Gerade die EU-Bürger haben vom Unionsprinzip, niemanden zu schädigen, massiv profitiert, hinsichtlich ihrer Rechte, des Konsumentenschutzes, ihrer Freiheit und Freizügigkeit, des Friedens und des ökonomischen Wohlstands, um nur ein paar Aspekte zu benennen. Im Vergleich: Die Regierungen in den Nationalstaaten folgen mindestens teilweise Parteiinteressen. Dass dabei ein Teil der Bürger geschädigt werden kann (wenn nicht sogar soll), ist politischer Alltag.

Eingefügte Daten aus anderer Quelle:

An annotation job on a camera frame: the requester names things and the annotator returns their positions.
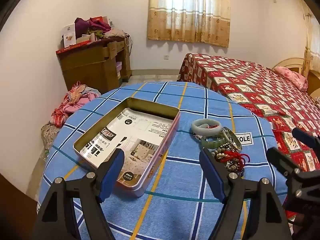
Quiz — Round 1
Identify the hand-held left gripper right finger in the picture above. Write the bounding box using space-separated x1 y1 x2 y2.
199 149 293 240

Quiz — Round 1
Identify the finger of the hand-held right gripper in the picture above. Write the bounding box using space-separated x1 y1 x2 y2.
266 147 309 180
292 127 320 152

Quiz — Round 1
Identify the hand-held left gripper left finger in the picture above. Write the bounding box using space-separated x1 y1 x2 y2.
31 149 125 240

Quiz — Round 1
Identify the brown bead bracelet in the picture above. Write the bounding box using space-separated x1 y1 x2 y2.
211 142 240 163

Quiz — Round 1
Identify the red string bracelet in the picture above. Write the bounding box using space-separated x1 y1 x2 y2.
217 150 250 166

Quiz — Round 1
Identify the green jade link bracelet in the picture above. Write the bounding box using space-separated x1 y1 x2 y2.
201 135 227 151

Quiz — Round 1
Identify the silver bangle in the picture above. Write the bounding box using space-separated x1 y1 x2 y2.
221 127 243 153

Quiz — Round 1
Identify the rectangular metal tin box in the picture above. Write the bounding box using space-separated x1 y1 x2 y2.
73 97 180 197

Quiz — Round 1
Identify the pale jade bangle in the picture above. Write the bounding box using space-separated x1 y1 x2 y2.
191 118 222 135

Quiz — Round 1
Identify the printed paper card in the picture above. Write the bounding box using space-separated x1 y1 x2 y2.
79 107 174 184

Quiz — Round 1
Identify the pink pillow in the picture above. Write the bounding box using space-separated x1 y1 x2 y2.
272 66 308 92

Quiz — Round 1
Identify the cream headboard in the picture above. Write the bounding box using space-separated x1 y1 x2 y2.
272 57 320 98

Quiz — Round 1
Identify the bed with red patterned quilt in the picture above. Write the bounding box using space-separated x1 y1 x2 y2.
177 53 320 220

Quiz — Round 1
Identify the floral fabric bag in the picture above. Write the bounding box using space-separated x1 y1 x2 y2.
41 122 60 150

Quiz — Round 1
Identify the blue plaid tablecloth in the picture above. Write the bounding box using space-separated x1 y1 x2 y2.
37 81 288 240

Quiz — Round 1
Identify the heap of pink clothes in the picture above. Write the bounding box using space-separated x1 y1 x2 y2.
51 81 102 128

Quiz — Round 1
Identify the beige sheer curtain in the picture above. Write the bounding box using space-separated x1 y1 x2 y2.
299 0 320 78

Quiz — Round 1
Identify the brown wooden desk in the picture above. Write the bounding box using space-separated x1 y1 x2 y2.
56 36 132 94

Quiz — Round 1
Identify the flat red box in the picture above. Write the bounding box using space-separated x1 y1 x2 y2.
55 42 100 54

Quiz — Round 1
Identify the white cardboard box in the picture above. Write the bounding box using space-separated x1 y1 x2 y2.
62 24 77 48

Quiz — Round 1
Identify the pile of clothes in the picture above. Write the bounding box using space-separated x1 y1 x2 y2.
74 17 125 39

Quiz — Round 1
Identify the beige patterned curtain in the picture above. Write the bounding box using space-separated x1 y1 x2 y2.
147 0 230 47

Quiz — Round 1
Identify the dark purple bead bracelet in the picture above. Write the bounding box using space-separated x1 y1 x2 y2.
226 160 246 177

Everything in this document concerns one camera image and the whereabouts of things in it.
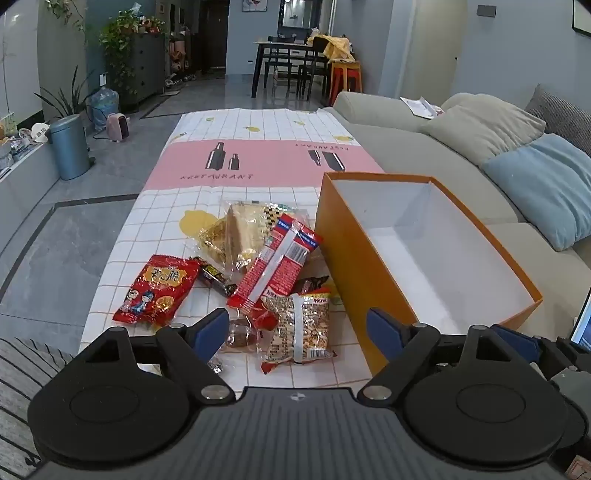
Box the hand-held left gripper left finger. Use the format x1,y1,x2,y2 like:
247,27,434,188
65,308,235,406

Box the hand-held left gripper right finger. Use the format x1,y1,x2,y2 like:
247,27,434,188
355,307,533,404

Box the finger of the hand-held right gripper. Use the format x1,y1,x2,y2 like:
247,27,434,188
491,324,542,364

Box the clear brown date packet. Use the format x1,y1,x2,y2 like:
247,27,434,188
217,316,266,354

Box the black sausage packet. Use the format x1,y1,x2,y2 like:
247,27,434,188
194,256,238,298

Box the red cartoon snack bag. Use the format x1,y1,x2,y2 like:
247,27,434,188
113,254,201,326

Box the orange cardboard box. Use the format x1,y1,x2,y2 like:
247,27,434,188
315,172,544,377

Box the dark brown candy packet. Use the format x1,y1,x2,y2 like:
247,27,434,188
295,275,333,296

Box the peanut packet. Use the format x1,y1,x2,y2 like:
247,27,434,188
259,288,338,374

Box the long red snack packet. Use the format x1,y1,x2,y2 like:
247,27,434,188
226,213,323,313

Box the yellow lattice pastry packet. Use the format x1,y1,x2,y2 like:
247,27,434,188
198,203,238,271

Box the sliced bread sandwich packet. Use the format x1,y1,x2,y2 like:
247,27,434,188
222,199,278,273

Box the white-cased phone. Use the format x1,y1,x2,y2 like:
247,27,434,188
570,286,591,347

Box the light blue cushion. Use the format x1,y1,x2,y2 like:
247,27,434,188
482,134,591,252

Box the printed pink and white tablecloth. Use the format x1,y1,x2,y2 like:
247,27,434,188
79,107,389,402

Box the beige sofa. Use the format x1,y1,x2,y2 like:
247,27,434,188
321,90,591,333

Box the grey striped rug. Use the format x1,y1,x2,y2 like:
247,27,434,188
0,338,81,480

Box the beige cushion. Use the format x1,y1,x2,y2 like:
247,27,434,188
422,104,547,167

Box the pink space heater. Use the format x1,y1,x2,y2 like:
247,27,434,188
107,112,131,142

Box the white papers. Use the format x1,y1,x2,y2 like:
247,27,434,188
399,96,444,120

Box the blue pedal bin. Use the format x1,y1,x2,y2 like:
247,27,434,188
48,114,90,181

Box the grey textured cushion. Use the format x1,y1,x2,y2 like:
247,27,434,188
524,84,591,153

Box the low grey cabinet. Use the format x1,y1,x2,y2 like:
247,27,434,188
0,138,61,185

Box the blue water jug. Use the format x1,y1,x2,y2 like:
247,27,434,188
88,87,120,132

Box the red plastic stool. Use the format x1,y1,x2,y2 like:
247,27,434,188
329,60,363,106

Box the potted leafy plant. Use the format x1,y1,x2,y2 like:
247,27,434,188
34,69,93,121

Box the grey drawer cabinet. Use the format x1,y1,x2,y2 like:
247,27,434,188
117,32,167,109

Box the black dining chair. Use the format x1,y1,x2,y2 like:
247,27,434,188
298,46,333,100
265,36,296,88

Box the shoe rack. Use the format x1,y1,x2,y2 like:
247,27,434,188
165,28,195,86

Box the yellow cloth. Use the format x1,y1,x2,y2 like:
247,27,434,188
307,32,356,63

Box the black dining table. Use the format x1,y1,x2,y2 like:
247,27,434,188
252,39,333,99

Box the trailing green plant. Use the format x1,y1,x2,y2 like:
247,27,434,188
99,11,139,93

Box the dark framed mirror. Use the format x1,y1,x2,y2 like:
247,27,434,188
277,0,315,29

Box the framed wall painting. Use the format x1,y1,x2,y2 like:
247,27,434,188
571,0,591,35

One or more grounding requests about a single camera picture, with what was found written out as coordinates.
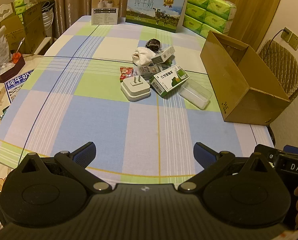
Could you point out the green tissue pack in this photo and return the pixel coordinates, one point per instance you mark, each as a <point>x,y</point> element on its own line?
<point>20,2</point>

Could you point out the small milk carton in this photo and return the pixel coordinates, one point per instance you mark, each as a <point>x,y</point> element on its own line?
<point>145,70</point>

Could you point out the brown cardboard box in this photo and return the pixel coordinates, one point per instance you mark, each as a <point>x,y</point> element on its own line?
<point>229,80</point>

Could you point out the slim white green box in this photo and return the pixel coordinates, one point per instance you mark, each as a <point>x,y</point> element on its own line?
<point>162,55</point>

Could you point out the blue milk gift box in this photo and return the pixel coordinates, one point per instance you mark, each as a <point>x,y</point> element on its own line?
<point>151,7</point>

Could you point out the metal spoon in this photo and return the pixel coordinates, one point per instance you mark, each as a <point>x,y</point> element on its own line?
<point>20,45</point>

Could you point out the blue printed leaflet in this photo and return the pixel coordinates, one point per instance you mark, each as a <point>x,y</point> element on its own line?
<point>16,85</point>

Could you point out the white cloth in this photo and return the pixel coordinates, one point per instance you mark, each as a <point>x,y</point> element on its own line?
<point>142,55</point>

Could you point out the white power adapter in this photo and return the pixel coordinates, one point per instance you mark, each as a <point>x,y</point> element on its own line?
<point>135,90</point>

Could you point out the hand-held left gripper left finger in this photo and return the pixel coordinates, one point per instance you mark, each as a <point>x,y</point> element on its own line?
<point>87,152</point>

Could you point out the dark wooden tray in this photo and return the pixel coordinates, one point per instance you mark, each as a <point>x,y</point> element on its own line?
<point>9,72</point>

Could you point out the open brown carton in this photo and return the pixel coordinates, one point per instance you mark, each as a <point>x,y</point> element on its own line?
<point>31,30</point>

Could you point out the stack of green tissue packs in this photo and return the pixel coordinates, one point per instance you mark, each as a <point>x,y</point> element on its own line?
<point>209,12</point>

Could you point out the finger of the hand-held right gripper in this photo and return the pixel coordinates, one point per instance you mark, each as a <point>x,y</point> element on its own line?
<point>266,152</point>

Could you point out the metal bucket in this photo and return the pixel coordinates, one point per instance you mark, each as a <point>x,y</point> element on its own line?
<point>47,20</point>

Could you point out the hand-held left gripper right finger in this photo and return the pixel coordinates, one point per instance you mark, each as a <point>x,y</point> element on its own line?
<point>204,155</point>

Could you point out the red snack packet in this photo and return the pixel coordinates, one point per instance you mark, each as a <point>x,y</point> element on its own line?
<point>126,73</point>

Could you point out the green white medicine box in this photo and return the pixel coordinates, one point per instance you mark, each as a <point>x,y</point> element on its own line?
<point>167,80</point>

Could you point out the quilted beige chair cover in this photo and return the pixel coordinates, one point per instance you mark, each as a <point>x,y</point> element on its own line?
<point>284,62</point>

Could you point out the double wall socket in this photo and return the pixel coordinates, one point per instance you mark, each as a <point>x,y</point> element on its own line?
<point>294,41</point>

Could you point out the white carved chair back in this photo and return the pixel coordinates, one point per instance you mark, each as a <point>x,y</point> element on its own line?
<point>1,12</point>

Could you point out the clear plastic container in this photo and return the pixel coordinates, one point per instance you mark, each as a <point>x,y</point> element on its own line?
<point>195,95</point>

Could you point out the white appliance box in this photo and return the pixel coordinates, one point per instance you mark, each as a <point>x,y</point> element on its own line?
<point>105,7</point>

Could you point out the dark hair scrunchie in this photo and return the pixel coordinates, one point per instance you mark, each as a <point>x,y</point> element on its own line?
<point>152,43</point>

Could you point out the orange small object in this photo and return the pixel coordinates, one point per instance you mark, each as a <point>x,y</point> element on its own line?
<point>16,57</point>

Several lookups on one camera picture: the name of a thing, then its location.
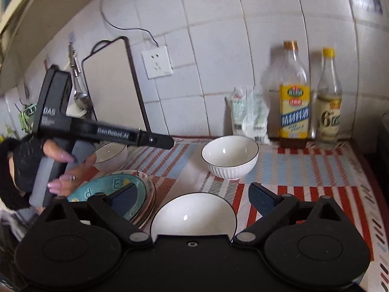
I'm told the green rack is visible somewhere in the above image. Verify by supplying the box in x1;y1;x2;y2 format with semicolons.
18;103;37;135

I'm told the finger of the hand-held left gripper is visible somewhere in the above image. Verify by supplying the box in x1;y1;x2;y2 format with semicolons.
138;129;176;150

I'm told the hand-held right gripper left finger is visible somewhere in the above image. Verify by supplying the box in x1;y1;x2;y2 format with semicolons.
45;183;153;247

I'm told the steel ladle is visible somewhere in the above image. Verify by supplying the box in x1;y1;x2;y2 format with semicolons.
68;44;93;110

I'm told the person's left hand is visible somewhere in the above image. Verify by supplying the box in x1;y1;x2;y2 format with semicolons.
10;138;97;196

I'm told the white wall socket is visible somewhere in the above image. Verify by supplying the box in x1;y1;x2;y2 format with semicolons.
141;45;174;80

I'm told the white cutting board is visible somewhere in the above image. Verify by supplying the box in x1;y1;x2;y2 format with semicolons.
81;36;152;135

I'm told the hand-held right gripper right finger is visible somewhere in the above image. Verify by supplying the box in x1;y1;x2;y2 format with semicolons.
232;182;343;247

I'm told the clear bottle with yellow cap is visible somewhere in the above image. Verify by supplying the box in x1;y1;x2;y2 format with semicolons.
316;47;343;150

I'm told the yellow label oil bottle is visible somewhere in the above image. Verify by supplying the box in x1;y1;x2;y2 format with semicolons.
278;40;311;148

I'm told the blue fried egg plate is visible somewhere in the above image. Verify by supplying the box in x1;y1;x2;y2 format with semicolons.
67;173;148;223

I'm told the striped patchwork tablecloth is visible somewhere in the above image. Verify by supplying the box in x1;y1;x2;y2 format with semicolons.
77;136;389;283

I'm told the thin black wall cable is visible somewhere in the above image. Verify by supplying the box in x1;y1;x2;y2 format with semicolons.
100;0;160;48

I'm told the white seasoning bag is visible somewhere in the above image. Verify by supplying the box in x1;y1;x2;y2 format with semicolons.
249;88;272;144
226;86;253;138

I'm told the white ribbed bowl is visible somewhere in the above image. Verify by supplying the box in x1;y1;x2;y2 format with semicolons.
150;192;238;241
92;141;129;173
201;136;260;181

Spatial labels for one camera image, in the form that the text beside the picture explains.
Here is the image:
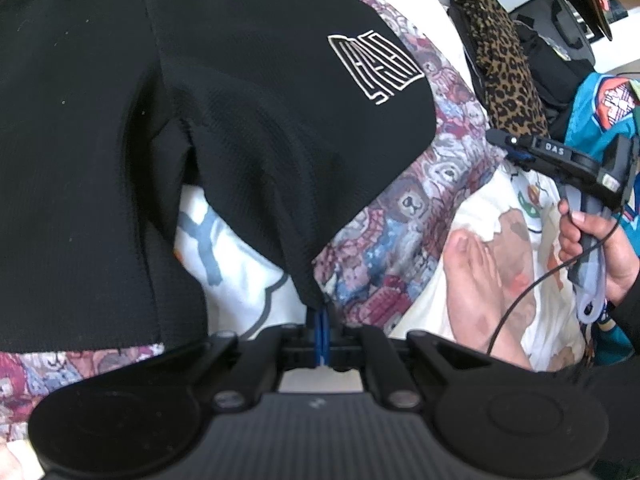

Die bisherige nationale Volksabstimmungspraxis in der EU, um das zu wiederholen, "darf" dazu führen, dass die EU-Bürger sich schädigen lassen müssen. Es ist bei genauer und kritischer Betrachtung eine absurde Situation. Es wäre gut, im Jahr 2018 darüber endlich EU-weit zu debattieren. Hier versteckt sich das Demokratiedefizit der EU und nicht dort, wo es bisher immer vermutet wurde (mangelnde demokratische Legitimation der Kommission, des Rats, der EZB, des EuGH).

Das angebliche Demokratiedefizit der EU versteckt sich ganz woanders, als bisher angenommen wurde.